Today was one of those days where I just failed to be properly prepared to take on the day. As a newly transitioned vegan, I am painfully learning the downfalls of not being ready for the day when I leave the house. Not being ready for the day means desperately searching for a meal I can eat and when you are vegan the only meal most restaurants have for you is a salad. I think I can speak on behalf of any and everyone who is vegetarian or vegan when I say: WE GET SICK OF EATING SALAD. It’s 2017…restaurants, let’s step it up on your food variety. But I digress.
So today being one of those days, I drank mostly water. Thankfully, I work next to a really delicious vegan cafe but because of time constraints, I can’t always wait the 15 minutes it takes for them to prepare my open faced bagel. Instead, I scarfed down some mashed avocado this morning, grabbed my water, and ran out the door. I was hungry an hour later and day dreaming about what I was going to eat when I got home.
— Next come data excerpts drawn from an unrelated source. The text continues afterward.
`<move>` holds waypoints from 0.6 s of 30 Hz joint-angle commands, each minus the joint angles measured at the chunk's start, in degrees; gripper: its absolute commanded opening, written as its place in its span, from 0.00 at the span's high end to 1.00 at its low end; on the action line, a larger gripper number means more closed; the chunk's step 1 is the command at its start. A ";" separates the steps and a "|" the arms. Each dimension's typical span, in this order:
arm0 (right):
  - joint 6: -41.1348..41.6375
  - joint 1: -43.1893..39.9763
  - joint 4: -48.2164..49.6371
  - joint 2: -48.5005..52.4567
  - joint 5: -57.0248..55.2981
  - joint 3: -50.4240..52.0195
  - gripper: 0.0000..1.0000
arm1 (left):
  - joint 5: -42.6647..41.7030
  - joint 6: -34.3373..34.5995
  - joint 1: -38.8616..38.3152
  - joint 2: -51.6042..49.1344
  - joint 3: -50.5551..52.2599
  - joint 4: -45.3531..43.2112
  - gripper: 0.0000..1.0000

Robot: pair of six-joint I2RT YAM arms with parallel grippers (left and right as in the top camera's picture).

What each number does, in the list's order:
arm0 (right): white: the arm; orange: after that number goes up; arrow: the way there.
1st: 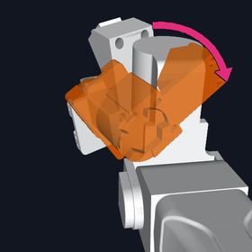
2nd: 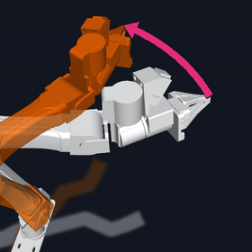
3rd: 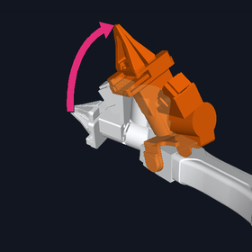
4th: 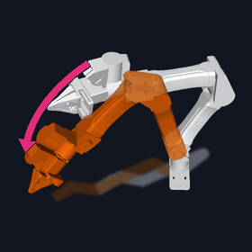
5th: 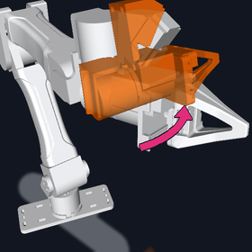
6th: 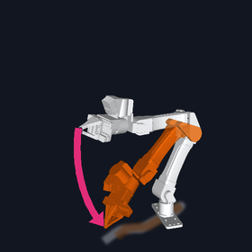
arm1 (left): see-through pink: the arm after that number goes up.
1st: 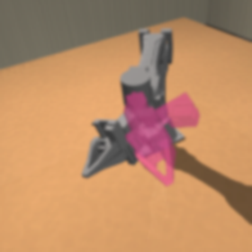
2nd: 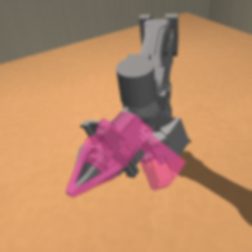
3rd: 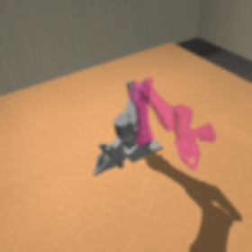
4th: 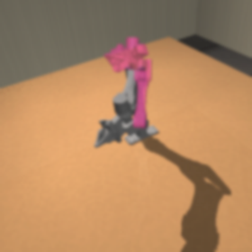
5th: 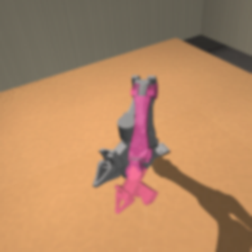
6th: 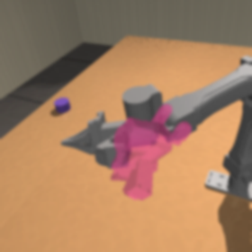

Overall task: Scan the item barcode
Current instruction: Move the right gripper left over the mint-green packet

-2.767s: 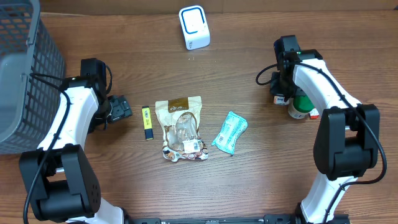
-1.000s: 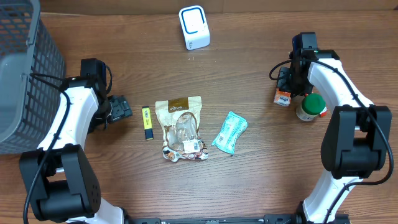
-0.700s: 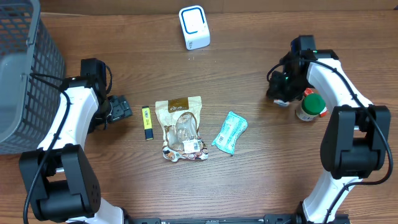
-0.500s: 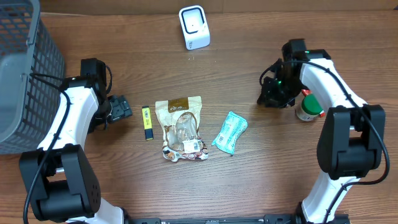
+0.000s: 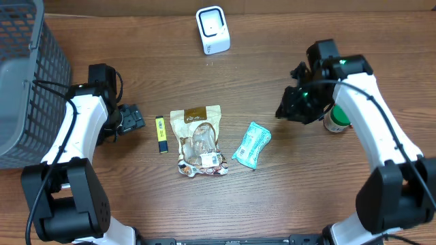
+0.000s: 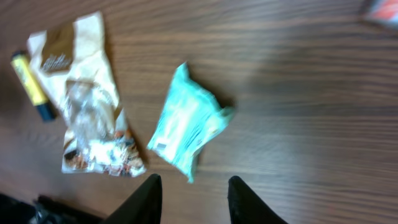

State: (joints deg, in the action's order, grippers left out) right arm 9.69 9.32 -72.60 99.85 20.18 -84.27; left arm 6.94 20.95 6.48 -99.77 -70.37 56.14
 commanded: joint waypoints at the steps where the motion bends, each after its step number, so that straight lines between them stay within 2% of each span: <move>1: 1.18 3.21 1.33 -1.49 0.44 2.69 0.62 | 0.55 -0.63 -0.13 -0.20 0.20 0.13 0.00; 6: 6.97 6.62 8.13 -1.42 -4.83 7.67 0.59 | 0.55 -0.63 -0.13 -0.20 0.20 0.13 0.00; 10: 7.06 8.48 16.06 -1.42 -7.61 13.68 0.55 | 0.55 -0.63 -0.13 -0.20 0.20 0.13 0.00; 18: 7.08 8.52 27.71 -1.42 -12.44 21.92 0.54 | 0.55 -0.63 -0.13 -0.20 0.20 0.13 0.00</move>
State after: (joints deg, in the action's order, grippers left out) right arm 16.27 17.67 -47.48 98.96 10.59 -65.10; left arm 6.94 20.95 6.48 -99.77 -70.37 56.14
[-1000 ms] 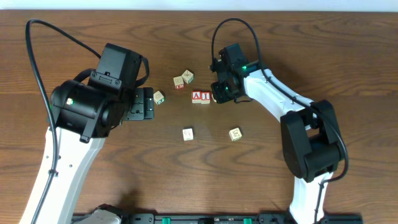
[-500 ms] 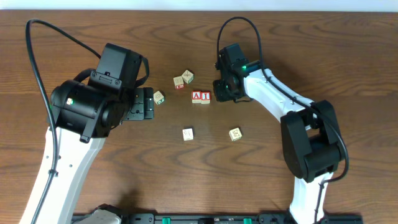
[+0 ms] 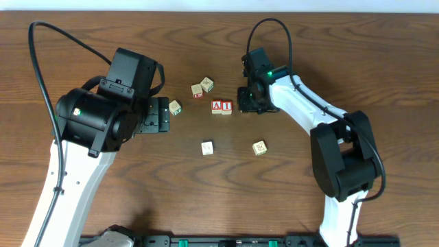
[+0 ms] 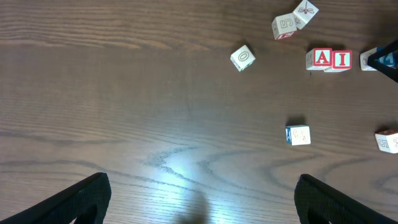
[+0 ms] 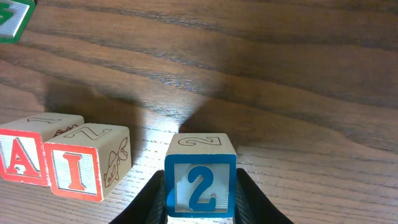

It ranged from vegan ramen noodles, to vegan pizza loaded with veggies, and I finally decided on my go to vegan stuffed sweet potato. Why? Easy. It was mostly already prepared. I bake my sweet potatoes at the beginning of the week so when I cook them throughout the week, I just have to warm them up. Same for all of my toppings on this simple but very satisfying meal. I wish I had more pictures to show you but I only managed to snap one before completely devouring this hearty dish. Due to extreme hunger, of course.
With my vegan diet, I am joined by my four year old who mostly participates. I haven’t completely cut her from dairy or meat yet since she eats it at school but we are making a slow transition. This is a meal that she enjoys too. So yes, your kids will LOVE it!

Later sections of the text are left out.